Wherever "mark" occurs in the entries, copy the line that holds it.

--------

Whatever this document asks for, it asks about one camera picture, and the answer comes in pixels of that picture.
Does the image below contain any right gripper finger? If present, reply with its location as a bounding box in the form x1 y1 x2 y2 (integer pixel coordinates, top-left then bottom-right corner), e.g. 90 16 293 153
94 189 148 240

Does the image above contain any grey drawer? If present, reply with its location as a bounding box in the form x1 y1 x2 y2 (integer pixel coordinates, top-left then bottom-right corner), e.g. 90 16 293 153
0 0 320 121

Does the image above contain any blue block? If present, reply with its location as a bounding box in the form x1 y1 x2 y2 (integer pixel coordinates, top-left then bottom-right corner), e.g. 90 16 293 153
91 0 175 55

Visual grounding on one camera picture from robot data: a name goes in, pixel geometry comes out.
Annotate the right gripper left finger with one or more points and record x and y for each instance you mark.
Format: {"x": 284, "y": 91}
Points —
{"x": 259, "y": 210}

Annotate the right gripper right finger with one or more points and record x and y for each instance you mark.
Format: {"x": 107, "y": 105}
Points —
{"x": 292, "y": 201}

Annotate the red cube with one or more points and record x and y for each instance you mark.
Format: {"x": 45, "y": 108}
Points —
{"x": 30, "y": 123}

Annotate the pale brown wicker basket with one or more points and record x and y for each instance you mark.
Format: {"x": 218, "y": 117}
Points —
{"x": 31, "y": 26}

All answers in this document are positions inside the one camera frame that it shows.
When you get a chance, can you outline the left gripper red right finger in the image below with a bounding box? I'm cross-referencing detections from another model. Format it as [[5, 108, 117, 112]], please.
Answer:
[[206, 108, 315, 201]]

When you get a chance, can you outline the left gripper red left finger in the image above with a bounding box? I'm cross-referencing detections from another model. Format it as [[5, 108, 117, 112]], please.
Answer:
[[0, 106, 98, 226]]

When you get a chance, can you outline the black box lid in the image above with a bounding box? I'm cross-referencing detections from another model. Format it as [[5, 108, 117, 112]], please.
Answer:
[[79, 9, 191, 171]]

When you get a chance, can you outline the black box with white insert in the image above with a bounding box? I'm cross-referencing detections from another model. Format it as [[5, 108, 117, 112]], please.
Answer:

--------

*RESULT*:
Annotate the right gripper left finger with one or more points and record x and y for each instance you mark.
Annotate the right gripper right finger with one or more points and record x and y for each instance you mark.
Annotate the red cube with one or more points and record x and y for each instance you mark.
Annotate the pale brown wicker basket with one or more points and record x and y for each instance you mark.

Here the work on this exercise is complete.